— Assignment —
Return all the lines below in which the string "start" appears.

— Data segment —
____________
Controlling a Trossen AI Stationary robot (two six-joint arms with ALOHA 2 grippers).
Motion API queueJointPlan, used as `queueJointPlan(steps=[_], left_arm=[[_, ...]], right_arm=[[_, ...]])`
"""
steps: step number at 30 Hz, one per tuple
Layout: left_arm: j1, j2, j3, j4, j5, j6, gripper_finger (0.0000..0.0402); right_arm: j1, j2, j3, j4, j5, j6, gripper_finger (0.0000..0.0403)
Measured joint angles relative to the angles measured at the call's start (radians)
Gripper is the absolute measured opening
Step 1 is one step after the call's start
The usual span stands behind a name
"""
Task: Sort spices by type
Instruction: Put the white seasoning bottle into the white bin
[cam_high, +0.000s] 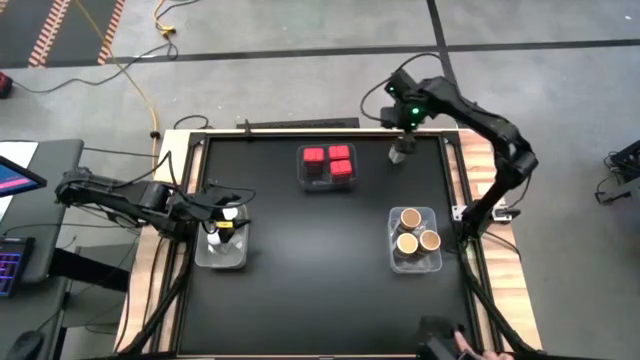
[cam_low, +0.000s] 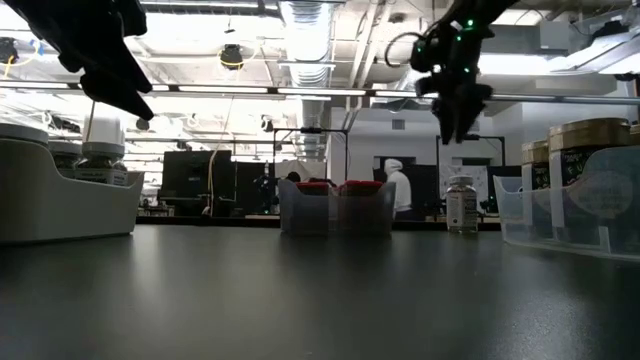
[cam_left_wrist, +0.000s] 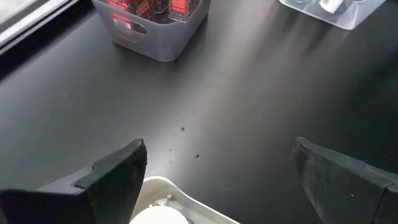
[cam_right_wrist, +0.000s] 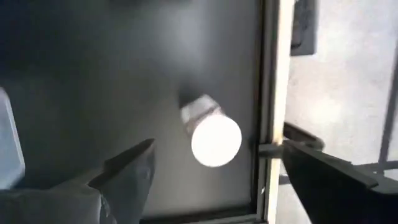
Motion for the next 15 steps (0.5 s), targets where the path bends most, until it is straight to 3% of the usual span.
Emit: queueJointPlan(steps=[7,15], left_arm=[[0.000,0.000,0.000,-0.001,-0.017,0.000,0.0384],[0.000,0.000,0.000,-0.006,-0.031,0.000,0.0384]], right_arm=[[0.005,0.003,-0.057,-0.004,0.038,-0.243,0.0365],[0.037,0.003,-0.135,0.027,0.086,-0.362,0.0365]])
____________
— Completed exercise —
Measured joint angles relative to the angles measured at the call's start (radians)
Step 1 is one step after the call's start

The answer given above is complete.